→ **Activity**: Print the listing in full, exactly as it stands.

→ **Collected data**:

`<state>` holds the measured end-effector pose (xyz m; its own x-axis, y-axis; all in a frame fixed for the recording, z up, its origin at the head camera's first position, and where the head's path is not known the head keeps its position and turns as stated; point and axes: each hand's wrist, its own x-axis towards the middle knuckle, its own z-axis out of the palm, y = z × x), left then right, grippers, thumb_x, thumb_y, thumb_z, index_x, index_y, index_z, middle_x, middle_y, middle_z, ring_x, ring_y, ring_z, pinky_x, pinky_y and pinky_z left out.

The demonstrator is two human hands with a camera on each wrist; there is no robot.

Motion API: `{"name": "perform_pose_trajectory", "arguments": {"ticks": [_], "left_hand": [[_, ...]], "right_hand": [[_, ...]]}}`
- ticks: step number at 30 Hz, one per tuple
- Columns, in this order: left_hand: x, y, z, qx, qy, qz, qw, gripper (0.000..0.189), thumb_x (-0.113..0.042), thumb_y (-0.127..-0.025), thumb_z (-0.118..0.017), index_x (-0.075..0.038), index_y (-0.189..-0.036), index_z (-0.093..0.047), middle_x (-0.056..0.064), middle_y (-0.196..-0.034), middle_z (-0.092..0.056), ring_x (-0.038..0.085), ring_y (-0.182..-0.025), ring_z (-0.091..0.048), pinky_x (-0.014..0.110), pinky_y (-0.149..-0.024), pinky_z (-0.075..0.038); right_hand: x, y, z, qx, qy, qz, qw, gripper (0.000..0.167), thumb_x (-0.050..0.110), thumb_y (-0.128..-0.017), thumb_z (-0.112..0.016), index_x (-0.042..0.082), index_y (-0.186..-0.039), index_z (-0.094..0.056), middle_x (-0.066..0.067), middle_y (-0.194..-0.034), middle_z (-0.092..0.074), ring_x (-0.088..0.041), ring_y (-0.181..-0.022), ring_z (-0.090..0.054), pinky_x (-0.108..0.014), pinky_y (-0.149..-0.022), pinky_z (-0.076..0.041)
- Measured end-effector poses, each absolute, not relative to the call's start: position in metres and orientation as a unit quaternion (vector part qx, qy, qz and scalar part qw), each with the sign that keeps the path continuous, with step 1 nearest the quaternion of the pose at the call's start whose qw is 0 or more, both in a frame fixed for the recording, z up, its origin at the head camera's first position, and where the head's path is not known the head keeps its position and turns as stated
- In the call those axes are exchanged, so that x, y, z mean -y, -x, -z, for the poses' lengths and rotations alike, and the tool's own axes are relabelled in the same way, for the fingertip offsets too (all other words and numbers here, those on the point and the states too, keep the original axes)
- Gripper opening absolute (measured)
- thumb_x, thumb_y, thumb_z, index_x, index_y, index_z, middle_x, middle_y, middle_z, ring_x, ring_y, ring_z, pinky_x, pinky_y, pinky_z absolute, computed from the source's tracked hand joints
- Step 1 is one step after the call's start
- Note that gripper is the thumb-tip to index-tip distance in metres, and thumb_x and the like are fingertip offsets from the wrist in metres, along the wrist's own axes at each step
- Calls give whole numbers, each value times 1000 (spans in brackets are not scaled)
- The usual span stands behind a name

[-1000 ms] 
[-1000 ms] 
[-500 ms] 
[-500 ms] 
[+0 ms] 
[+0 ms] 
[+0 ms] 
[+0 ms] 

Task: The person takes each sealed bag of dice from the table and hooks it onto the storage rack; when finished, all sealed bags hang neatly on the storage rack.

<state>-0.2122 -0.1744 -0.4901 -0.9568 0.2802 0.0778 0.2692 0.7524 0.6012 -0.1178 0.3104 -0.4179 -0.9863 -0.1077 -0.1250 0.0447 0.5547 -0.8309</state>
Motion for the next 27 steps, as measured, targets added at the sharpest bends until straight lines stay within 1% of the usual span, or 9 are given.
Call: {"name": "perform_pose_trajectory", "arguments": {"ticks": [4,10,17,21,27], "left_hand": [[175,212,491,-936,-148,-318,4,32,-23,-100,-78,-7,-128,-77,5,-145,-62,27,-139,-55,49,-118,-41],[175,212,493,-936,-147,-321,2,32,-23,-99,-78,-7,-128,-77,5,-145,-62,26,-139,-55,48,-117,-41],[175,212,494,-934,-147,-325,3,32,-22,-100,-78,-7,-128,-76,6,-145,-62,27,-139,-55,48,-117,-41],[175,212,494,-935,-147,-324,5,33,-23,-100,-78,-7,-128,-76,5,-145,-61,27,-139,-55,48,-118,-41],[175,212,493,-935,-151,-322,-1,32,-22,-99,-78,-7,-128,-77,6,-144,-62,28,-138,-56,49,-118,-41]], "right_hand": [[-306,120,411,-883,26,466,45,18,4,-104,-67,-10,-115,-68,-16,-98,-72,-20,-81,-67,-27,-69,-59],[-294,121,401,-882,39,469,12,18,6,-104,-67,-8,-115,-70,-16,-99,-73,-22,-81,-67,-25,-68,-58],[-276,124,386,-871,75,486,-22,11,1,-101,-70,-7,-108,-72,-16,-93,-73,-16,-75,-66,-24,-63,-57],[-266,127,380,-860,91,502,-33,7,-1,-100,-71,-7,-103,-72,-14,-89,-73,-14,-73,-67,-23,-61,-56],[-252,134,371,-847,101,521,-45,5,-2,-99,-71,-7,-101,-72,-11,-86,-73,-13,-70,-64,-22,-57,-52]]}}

→ **Solved exercise**:
`<state>` holds the measured end-effector pose (xyz m; its own x-axis, y-axis; all in a frame fixed for the recording, z up, its origin at the head camera's first position, and where the head's path is not known the head keeps its position and turns as stated; point and axes: each hand's wrist, its own x-axis towards the middle knuckle, its own z-axis out of the palm, y = z × x), left then right, grippers, thumb_x, thumb_y, thumb_z, index_x, index_y, index_z, middle_x, middle_y, middle_z, ring_x, ring_y, ring_z, pinky_x, pinky_y and pinky_z left out.

The demonstrator is two human hands with a camera on each wrist; there is no robot.

Motion API: `{"name": "perform_pose_trajectory", "arguments": {"ticks": [_], "left_hand": [[_, ...]], "right_hand": [[_, ...]]}}`
- ticks: step number at 30 Hz, one per tuple
- Columns, in this order: left_hand: x, y, z, qx, qy, qz, qw, gripper (0.000..0.189), thumb_x (-0.113..0.042), thumb_y (-0.127..-0.025), thumb_z (-0.118..0.017), index_x (-0.075..0.038), index_y (-0.189..-0.036), index_z (-0.093..0.047), middle_x (-0.056..0.064), middle_y (-0.196..-0.034), middle_z (-0.092..0.056), ring_x (-0.038..0.085), ring_y (-0.182..-0.025), ring_z (-0.091..0.048), pinky_x (-0.014..0.110), pinky_y (-0.149..-0.024), pinky_z (-0.075..0.038); right_hand: x, y, z, qx, qy, qz, qw, gripper (0.000..0.167), thumb_x (-0.050..0.110), thumb_y (-0.128..-0.017), thumb_z (-0.112..0.016), index_x (-0.042..0.082), index_y (-0.186..-0.039), index_z (-0.094..0.056), middle_x (-0.066..0.067), middle_y (-0.194..-0.034), middle_z (-0.092..0.074), ring_x (-0.088..0.041), ring_y (-0.181..-0.022), ring_z (-0.090..0.054), pinky_x (-0.108..0.014), pinky_y (-0.149..-0.022), pinky_z (-0.076..0.041)
- Measured end-effector poses, each absolute, not relative to the call's start: position in metres and orientation as a unit quaternion (vector part qx, qy, qz and scalar part qw), each with the sign that keeps the path continuous, with step 1 nearest the quaternion of the pose at the call's start whose qw is 0 or more, both in a frame fixed for the recording, z up, its origin at the head camera's first position, and where the head's path is not known the head keeps its position and turns as stated
- In the call those axes are exchanged, so that x, y, z mean -y, -x, -z, for the poses' lengths and rotations alike, and the tool's own axes are relabelled in the same way, for the fingertip offsets too (all other words and numbers here, those on the point and the states too, keep the original axes)
- Gripper opening absolute (measured)
- thumb_x, thumb_y, thumb_z, index_x, index_y, index_z, middle_x, middle_y, middle_z, ring_x, ring_y, ring_z, pinky_x, pinky_y, pinky_z absolute, computed from the source's tracked hand joints
- Step 1 is one step after the call's start
- Note that gripper is the thumb-tip to index-tip distance in metres, and thumb_x and the like are fingertip offsets from the wrist in metres, along the wrist's own axes at each step
- Calls give whole numbers, each value times 1000 (spans in brackets are not scaled)
- The usual span stands behind a name

[-1000 ms] 
[-1000 ms] 
[-500 ms] 
[-500 ms] 
[+0 ms] 
[+0 ms] 
[+0 ms] 
[+0 ms] 

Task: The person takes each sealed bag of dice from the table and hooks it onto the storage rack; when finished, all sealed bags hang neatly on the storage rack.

<state>-0.2122 -0.1744 -0.4901 -0.9568 0.2802 0.0778 0.2692 0.7524 0.6012 -0.1178 0.3104 -0.4179 -0.9863 -0.1077 -0.1250 0.0447 0.5547 -0.8309</state>
Motion for the next 27 steps, as measured, targets added at the sharpest bends until straight lines stay within 1% of the usual span, or 9 are given.
Call: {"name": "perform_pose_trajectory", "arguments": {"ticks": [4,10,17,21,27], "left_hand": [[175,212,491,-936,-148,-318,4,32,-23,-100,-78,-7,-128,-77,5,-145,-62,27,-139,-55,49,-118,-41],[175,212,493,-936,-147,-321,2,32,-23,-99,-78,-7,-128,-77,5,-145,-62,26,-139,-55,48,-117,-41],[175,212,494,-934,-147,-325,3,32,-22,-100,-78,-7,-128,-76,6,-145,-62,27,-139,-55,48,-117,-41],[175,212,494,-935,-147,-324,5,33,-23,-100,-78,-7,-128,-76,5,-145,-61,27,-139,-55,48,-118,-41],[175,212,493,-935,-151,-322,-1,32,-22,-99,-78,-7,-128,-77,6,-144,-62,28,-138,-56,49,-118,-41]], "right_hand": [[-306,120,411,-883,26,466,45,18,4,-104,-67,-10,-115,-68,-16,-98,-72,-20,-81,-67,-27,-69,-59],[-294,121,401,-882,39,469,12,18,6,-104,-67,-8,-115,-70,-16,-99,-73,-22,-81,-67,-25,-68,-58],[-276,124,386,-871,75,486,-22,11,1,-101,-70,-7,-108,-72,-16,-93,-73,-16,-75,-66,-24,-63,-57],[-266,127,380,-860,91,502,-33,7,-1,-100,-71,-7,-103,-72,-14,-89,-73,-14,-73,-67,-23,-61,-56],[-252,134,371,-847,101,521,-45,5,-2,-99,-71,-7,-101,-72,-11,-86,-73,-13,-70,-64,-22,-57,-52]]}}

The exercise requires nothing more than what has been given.